The line with "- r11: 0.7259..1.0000", the line with "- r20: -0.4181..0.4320", and all lines between them in the material below: return these exactly, and no others.
GIVEN DATA section start
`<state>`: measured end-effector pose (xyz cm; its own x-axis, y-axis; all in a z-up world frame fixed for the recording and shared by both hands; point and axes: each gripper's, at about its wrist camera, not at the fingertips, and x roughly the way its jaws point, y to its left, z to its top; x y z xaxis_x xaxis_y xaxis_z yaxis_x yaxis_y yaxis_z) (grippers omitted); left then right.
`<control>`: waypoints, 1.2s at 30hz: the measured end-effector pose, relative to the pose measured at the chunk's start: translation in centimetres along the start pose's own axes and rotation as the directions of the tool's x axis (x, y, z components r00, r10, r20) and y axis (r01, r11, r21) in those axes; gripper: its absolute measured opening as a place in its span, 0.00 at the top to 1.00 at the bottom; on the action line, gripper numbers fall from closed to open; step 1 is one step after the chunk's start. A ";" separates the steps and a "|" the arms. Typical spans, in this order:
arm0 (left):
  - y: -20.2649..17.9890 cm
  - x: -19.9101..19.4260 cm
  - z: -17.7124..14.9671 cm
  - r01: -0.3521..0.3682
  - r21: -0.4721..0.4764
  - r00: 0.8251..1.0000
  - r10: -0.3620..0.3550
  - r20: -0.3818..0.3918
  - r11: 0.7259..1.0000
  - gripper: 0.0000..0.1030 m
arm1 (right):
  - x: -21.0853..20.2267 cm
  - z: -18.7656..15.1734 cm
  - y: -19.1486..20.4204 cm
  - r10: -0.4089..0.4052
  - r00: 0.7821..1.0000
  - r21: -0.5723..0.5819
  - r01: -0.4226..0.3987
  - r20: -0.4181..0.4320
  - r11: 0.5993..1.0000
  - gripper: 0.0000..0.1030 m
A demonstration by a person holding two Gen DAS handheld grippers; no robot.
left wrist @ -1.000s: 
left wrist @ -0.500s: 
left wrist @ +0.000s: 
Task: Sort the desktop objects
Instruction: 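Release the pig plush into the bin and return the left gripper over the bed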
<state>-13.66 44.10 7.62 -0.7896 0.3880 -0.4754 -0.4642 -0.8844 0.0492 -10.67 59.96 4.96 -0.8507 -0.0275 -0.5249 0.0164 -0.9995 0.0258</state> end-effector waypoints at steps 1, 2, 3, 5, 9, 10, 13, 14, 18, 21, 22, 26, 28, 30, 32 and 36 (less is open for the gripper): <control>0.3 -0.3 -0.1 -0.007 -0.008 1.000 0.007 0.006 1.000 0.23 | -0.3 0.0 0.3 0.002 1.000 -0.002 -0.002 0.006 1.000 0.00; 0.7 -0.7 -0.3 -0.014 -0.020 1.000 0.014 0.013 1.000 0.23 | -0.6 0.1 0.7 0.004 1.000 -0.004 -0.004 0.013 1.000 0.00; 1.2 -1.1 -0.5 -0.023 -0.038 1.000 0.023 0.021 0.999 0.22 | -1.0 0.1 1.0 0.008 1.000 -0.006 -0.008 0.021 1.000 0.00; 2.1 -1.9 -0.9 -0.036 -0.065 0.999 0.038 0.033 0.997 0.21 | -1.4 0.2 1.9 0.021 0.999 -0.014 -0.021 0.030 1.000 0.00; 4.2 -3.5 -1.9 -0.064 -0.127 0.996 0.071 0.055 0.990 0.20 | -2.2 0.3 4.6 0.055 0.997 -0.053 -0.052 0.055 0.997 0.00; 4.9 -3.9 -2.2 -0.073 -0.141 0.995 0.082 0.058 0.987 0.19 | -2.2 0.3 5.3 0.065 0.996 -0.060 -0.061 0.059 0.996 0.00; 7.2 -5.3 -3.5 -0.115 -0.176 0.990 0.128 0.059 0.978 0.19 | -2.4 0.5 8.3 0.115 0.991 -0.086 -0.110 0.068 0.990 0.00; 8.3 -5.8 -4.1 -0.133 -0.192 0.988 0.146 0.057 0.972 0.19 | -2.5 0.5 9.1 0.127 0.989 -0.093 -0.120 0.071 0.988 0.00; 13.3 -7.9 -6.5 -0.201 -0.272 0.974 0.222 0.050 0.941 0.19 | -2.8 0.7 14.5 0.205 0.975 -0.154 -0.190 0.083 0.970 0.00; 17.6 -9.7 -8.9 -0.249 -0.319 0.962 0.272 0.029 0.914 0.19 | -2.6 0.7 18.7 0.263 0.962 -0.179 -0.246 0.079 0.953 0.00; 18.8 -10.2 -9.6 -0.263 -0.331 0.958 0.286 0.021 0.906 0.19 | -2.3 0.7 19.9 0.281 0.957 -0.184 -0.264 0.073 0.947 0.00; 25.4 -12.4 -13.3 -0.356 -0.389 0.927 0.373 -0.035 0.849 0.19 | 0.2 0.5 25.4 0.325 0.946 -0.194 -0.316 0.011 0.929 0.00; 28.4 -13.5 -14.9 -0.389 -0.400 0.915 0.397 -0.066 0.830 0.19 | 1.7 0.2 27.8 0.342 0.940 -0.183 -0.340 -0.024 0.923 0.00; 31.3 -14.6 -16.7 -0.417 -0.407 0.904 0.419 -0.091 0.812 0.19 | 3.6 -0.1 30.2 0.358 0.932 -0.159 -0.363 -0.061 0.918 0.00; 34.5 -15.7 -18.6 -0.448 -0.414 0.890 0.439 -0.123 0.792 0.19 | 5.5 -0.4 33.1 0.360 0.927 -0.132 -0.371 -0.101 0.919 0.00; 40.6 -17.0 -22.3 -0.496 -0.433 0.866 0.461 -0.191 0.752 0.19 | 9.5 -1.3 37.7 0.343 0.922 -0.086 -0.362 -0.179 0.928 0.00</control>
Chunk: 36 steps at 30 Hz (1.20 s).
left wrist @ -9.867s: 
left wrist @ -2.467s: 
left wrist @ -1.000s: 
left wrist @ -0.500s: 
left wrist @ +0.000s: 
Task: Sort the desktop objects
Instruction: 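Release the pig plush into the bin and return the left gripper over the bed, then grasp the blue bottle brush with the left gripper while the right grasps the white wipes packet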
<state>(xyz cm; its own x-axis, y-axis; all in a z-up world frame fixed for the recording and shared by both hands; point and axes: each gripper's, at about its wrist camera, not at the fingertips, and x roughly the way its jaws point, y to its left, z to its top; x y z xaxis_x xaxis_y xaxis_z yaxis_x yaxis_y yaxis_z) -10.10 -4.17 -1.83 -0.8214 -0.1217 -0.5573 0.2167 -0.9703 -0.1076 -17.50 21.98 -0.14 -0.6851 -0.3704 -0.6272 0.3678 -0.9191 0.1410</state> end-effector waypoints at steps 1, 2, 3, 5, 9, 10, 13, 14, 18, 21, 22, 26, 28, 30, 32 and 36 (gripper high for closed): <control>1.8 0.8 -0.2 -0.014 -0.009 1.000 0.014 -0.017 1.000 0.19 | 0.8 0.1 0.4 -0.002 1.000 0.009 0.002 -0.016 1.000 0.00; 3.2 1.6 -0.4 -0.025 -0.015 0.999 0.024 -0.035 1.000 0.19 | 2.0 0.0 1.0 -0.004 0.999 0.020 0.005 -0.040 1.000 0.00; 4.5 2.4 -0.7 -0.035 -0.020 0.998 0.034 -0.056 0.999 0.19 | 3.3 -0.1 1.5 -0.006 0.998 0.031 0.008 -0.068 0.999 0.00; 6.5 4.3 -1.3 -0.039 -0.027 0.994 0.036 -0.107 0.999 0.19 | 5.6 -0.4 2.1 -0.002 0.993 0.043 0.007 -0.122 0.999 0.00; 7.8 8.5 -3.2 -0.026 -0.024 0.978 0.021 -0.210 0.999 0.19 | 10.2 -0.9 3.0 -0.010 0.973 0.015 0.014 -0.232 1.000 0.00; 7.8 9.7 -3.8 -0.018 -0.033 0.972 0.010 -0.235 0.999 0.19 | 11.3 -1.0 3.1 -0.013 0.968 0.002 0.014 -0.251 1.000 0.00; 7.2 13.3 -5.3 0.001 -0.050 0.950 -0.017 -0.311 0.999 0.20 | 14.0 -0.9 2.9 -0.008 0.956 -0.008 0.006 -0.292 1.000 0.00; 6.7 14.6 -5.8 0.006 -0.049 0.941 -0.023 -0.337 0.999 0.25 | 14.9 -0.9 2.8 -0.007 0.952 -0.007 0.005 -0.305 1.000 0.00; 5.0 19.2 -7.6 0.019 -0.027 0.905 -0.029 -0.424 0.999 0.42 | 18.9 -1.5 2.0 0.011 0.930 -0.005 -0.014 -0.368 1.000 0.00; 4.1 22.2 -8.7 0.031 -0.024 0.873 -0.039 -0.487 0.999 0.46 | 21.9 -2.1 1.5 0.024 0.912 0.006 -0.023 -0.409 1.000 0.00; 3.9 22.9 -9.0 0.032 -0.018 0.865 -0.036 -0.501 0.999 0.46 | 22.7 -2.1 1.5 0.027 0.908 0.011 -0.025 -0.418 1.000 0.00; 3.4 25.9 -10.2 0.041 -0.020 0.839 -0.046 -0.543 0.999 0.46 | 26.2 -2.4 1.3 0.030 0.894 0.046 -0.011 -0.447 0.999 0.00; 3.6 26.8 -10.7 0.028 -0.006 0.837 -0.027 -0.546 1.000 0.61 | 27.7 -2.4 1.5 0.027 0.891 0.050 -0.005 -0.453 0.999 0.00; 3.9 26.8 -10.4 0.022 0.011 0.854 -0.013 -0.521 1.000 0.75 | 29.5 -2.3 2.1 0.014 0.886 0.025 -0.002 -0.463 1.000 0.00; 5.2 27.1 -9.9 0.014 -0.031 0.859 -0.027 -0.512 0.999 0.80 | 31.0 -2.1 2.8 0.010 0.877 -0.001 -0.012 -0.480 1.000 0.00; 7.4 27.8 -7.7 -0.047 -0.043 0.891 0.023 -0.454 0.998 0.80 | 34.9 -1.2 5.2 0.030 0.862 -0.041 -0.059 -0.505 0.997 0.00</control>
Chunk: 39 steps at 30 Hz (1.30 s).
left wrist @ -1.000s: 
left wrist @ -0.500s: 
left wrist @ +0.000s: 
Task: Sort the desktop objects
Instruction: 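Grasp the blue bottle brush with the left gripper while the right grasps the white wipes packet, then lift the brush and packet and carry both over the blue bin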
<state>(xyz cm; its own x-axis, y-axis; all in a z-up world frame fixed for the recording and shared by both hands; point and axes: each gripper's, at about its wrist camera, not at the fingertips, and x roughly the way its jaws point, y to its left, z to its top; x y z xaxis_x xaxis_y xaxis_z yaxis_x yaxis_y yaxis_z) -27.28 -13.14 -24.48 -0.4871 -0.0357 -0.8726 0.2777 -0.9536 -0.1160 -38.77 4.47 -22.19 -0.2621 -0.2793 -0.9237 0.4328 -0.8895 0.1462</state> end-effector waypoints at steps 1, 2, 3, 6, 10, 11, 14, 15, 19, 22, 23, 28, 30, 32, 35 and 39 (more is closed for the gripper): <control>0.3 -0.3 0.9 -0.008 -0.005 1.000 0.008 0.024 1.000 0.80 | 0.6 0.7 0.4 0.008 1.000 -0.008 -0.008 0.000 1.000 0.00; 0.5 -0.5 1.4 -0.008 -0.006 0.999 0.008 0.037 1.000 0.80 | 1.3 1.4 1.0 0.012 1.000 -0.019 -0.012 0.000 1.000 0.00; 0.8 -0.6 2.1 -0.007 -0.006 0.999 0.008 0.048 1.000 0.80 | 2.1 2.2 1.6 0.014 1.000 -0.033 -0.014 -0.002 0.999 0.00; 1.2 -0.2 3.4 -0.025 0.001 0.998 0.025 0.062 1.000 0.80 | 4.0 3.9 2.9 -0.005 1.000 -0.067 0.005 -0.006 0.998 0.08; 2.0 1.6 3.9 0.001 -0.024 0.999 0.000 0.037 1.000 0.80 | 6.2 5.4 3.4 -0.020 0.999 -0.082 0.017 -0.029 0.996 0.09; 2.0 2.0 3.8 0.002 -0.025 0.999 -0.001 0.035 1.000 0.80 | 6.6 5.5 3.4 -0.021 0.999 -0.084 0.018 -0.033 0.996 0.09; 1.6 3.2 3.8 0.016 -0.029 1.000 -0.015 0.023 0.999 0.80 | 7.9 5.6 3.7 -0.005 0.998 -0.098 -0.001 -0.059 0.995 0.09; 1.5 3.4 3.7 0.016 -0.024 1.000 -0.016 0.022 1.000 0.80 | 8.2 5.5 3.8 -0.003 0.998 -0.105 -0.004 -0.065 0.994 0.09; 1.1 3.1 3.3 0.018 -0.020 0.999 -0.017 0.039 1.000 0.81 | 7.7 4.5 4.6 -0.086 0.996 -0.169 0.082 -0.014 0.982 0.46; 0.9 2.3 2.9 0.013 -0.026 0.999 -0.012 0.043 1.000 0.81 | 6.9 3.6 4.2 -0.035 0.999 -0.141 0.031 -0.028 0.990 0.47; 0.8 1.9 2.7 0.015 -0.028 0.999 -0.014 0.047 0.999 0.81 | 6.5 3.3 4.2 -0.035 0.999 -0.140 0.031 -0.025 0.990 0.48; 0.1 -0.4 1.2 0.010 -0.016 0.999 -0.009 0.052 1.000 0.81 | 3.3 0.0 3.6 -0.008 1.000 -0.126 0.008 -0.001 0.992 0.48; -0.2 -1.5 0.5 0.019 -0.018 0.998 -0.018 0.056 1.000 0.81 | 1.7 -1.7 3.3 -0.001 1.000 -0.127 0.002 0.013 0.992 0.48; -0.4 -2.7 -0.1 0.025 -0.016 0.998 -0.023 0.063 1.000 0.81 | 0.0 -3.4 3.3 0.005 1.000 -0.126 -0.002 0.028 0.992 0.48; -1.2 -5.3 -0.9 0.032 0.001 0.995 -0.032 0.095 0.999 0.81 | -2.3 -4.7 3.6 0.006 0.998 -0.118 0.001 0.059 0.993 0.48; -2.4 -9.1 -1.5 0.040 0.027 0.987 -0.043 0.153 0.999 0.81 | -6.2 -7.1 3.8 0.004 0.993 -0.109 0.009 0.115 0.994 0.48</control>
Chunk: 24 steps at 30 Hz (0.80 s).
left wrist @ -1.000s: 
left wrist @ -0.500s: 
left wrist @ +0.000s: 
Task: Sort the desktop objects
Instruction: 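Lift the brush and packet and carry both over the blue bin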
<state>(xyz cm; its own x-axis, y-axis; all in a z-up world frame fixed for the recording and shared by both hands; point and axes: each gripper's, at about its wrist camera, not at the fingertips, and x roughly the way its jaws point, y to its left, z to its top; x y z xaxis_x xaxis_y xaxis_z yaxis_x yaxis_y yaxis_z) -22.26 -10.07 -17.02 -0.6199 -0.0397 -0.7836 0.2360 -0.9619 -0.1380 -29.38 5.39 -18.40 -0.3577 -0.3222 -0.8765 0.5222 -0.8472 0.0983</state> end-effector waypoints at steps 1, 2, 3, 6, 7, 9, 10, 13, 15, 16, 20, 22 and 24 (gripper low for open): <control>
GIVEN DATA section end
● **ANSWER**
  - r11: 0.7259..1.0000
  - gripper: 0.0000..0.1030 m
arm1 (right):
  - x: -21.0853..20.2267 cm
  - z: -18.7656..15.1734 cm
  - y: -19.1486..20.4204 cm
  - r10: -0.4089..0.4052
  - r00: 0.7821..1.0000
  - r21: -0.5723..0.5819
  - r01: -0.4226..0.3987
  - r20: -0.4181..0.4320

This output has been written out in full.